__Work to complete__
Please return only the lines from the one holding "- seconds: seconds" through the one holding "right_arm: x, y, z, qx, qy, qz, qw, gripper", exactly as they appear in the records below, both ends included.
START Data extract
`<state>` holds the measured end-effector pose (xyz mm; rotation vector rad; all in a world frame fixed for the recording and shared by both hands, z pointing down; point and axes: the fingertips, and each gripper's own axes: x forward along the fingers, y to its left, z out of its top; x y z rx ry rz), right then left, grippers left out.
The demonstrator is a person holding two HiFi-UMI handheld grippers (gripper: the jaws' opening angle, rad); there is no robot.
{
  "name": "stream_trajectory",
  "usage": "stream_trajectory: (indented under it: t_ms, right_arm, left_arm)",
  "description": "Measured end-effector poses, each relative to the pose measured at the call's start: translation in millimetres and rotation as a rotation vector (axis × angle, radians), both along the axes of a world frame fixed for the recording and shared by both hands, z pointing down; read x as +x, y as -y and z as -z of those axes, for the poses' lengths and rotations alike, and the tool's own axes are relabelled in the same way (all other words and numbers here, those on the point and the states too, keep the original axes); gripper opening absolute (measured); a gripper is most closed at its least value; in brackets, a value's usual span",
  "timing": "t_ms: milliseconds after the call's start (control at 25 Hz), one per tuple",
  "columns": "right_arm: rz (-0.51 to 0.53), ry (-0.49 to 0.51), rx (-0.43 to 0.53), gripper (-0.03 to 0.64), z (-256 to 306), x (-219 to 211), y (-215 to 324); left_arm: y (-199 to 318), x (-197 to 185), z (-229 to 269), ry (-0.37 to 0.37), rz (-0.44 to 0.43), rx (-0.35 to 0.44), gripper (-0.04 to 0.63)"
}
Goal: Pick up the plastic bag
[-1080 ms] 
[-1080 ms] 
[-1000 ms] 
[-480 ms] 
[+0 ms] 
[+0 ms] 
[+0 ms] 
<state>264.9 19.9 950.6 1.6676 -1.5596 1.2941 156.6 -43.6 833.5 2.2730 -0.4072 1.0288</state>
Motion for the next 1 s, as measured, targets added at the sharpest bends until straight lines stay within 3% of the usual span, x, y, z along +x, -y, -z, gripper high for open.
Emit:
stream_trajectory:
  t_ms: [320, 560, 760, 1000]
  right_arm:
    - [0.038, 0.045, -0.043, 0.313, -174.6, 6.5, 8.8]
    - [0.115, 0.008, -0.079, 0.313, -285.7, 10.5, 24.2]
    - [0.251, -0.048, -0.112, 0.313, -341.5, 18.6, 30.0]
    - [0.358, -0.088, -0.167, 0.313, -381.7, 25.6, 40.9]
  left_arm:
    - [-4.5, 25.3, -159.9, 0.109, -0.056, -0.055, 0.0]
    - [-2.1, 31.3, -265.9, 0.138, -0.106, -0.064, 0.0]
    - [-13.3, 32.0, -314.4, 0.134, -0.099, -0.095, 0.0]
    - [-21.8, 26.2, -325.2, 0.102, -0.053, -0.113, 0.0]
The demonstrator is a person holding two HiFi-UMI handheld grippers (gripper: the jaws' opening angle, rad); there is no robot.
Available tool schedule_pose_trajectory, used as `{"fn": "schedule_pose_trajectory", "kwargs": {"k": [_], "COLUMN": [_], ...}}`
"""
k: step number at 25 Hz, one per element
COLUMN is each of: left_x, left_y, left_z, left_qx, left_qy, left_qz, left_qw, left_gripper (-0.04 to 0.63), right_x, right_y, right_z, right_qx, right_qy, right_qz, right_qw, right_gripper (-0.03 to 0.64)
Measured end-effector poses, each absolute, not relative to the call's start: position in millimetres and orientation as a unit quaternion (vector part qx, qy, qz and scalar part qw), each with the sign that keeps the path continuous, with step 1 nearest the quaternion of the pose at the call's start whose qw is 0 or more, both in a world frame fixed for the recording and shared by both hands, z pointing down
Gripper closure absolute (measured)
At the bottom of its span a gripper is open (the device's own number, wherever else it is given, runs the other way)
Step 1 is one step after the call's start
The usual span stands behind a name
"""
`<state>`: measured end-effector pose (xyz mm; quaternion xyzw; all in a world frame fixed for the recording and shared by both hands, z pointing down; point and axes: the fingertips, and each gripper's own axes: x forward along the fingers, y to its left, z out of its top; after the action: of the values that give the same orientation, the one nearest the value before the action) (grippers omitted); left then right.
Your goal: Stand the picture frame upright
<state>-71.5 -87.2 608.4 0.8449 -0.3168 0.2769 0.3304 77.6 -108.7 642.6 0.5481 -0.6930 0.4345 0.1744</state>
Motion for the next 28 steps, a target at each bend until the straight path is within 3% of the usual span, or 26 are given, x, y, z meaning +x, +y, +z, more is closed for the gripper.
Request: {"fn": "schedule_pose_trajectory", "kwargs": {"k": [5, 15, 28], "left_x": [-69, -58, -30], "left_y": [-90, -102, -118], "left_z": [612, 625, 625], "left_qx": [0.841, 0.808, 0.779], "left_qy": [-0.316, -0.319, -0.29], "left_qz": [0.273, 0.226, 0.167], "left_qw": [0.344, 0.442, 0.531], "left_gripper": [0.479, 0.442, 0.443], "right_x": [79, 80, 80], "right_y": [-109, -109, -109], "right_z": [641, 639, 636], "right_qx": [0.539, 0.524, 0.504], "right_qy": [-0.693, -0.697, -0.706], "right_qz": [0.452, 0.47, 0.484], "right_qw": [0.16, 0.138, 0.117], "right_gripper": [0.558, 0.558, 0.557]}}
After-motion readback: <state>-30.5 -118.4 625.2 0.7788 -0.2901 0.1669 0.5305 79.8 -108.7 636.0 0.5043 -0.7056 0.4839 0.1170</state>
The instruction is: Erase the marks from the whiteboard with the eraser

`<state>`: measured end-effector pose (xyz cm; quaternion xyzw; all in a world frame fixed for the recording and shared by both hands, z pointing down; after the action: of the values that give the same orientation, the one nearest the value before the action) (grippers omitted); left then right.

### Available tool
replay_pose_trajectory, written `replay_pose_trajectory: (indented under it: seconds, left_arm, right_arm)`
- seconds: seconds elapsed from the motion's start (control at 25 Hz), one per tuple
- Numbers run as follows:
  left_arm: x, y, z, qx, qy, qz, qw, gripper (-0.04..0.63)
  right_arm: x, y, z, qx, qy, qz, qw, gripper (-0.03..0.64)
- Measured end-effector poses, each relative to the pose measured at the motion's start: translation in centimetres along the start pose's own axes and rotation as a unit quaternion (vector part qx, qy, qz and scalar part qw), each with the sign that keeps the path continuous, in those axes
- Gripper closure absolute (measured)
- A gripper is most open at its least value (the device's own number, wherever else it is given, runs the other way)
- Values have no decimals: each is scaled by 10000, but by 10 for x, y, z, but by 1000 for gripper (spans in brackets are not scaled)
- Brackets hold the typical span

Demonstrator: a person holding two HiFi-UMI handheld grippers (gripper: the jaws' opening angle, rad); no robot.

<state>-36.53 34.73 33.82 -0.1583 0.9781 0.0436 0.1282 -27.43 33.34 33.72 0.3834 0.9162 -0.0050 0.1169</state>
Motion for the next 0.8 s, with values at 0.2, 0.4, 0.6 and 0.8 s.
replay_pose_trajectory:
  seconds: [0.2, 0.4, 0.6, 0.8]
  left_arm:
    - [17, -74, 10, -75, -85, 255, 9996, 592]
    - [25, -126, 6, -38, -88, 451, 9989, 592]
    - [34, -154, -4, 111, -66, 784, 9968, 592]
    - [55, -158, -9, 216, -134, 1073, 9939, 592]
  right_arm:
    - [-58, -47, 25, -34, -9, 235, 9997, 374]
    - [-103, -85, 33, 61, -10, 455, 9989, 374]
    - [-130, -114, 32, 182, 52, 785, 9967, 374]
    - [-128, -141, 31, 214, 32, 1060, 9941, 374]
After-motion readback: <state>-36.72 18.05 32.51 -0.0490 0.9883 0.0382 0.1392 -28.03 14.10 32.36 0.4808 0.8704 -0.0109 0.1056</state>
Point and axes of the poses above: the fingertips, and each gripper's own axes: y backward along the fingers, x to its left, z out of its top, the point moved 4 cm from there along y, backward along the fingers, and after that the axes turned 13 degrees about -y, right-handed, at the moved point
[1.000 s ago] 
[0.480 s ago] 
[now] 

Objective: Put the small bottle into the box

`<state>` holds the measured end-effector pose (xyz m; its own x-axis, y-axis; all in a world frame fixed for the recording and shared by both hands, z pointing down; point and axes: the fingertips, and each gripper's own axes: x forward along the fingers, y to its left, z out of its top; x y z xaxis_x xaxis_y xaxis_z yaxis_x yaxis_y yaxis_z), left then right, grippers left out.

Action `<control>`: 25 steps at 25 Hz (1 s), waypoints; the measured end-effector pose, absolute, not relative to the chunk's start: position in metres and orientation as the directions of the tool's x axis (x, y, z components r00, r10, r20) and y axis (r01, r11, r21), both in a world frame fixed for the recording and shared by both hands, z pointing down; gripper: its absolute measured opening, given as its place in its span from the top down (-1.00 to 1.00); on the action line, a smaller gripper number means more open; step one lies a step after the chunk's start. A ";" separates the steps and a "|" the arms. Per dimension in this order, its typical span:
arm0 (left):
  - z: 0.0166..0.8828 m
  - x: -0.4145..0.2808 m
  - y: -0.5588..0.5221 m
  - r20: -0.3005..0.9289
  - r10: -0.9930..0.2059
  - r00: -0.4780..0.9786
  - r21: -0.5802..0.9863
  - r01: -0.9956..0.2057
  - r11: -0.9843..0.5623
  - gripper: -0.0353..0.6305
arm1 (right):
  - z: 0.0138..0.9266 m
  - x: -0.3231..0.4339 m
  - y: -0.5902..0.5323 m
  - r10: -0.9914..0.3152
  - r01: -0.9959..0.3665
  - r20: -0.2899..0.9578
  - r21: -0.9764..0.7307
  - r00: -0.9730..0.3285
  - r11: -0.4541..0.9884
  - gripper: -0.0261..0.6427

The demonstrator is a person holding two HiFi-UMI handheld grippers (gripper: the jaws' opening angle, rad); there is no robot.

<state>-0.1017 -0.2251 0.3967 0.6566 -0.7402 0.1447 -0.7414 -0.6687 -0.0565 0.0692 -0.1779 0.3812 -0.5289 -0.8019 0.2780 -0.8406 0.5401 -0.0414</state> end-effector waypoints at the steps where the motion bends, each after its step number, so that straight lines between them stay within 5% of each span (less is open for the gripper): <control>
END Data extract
__Reply to the exercise__
- seconds: seconds elapsed from the motion's start (control at 25 Hz), one per tuple
- Numbers run as follows:
  left_arm: x, y, z, qx, qy, qz, qw, gripper (-0.04..0.63)
  right_arm: x, y, z, qx, qy, qz, qw, gripper (-0.03..0.64)

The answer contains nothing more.